▶ **DATA SHOWN**
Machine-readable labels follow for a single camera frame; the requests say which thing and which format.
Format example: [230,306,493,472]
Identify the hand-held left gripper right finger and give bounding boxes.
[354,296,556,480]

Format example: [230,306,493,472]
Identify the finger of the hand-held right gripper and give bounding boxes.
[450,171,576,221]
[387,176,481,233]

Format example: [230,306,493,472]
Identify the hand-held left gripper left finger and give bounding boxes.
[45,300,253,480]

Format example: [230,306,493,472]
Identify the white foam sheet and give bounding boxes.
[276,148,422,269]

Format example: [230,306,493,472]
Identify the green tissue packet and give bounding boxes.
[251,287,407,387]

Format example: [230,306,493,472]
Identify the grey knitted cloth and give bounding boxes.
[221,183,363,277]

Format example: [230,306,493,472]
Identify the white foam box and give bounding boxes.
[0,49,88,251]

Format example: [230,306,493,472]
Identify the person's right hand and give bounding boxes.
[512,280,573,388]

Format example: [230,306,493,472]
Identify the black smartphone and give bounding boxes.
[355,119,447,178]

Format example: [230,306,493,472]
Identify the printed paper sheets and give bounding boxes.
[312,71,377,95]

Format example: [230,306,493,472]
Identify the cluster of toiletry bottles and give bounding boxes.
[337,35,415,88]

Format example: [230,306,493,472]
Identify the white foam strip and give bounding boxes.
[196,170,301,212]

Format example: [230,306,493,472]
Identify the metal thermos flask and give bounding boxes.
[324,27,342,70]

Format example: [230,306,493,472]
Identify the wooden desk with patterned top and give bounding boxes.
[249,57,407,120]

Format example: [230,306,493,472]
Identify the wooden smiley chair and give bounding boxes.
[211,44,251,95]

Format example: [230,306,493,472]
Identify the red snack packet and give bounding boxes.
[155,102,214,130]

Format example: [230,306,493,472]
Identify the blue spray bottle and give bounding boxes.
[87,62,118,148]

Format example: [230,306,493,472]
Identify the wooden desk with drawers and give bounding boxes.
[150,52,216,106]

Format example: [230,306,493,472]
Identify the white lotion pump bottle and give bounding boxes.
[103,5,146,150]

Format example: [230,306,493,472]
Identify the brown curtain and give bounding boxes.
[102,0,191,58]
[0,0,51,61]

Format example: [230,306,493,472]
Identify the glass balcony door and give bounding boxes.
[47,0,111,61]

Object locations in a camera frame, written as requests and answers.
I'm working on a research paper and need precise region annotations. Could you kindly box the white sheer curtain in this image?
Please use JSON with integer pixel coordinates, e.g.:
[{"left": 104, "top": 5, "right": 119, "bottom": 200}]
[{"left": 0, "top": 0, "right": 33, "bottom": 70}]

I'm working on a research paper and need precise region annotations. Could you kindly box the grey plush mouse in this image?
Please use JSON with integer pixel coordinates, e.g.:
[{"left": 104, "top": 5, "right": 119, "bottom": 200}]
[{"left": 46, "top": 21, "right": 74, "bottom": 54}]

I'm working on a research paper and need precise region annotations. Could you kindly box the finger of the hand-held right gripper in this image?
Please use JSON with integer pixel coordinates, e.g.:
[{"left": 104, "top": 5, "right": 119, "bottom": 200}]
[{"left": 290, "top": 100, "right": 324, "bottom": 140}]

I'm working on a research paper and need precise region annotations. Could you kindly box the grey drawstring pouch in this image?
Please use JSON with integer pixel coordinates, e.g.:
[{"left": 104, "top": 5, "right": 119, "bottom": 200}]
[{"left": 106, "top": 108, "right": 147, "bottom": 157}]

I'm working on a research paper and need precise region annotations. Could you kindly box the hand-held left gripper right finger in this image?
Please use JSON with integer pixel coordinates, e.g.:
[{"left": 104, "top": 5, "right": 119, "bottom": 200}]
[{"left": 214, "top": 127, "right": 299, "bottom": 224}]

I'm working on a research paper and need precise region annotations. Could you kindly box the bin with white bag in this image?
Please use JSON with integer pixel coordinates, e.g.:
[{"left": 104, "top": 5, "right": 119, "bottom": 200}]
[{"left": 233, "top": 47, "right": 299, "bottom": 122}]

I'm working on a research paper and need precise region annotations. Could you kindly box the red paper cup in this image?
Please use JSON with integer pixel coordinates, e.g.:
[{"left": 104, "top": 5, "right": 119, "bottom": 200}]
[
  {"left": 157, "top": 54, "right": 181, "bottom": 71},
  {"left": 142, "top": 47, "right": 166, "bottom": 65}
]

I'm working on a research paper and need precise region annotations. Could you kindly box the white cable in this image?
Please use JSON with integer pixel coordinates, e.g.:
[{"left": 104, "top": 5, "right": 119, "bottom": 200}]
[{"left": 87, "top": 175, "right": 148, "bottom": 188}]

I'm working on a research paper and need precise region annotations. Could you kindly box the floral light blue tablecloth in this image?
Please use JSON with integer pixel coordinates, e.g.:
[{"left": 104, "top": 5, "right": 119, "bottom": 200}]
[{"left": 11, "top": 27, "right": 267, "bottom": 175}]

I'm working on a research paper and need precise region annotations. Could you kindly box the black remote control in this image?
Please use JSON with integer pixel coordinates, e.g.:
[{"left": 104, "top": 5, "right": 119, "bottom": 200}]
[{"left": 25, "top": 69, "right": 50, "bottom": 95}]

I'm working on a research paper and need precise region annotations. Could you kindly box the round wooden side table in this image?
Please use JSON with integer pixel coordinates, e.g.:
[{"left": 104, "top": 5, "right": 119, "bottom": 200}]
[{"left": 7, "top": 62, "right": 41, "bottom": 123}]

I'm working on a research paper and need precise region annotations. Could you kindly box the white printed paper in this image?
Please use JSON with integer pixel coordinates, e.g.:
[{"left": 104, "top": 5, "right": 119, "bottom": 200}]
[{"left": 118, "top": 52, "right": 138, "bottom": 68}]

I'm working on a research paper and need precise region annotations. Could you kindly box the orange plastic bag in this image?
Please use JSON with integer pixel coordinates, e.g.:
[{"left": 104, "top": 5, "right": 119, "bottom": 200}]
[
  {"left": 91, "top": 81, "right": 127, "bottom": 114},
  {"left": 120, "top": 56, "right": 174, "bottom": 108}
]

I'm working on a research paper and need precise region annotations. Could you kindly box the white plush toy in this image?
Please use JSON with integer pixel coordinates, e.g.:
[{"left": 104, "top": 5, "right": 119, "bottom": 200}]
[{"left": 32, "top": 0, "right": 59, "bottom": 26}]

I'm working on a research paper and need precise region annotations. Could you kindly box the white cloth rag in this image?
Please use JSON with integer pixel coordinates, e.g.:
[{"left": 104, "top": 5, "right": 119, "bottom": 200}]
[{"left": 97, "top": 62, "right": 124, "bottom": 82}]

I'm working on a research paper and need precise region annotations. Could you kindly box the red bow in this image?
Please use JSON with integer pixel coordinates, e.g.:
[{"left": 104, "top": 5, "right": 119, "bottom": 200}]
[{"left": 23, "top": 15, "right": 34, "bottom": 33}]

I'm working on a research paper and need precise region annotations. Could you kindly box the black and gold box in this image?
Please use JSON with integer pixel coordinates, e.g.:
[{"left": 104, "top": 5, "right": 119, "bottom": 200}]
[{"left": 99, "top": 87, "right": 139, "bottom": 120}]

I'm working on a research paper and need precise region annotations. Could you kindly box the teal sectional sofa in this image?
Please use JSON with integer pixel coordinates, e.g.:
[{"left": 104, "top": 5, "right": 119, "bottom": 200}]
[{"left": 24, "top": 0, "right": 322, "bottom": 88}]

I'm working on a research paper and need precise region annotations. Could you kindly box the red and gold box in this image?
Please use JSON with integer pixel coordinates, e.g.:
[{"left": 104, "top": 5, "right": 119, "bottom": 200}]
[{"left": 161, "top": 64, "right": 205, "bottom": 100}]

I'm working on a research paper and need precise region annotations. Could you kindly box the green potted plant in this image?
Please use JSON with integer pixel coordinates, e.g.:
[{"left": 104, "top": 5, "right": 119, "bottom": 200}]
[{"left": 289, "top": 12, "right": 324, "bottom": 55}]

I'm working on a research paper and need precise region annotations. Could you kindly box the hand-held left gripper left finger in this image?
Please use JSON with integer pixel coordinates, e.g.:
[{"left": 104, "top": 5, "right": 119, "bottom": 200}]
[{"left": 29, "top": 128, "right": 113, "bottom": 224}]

▶ **WHAT TO WORK ON**
The records are given above. Copy each line in them that holds "gold".

▶ **OUTPUT OF THE TASK**
I'm working on a research paper and need precise region annotations. Could you kindly box the black and gold box in this image?
I'm working on a research paper and need precise region annotations. Could you kindly box the red and gold box in this image?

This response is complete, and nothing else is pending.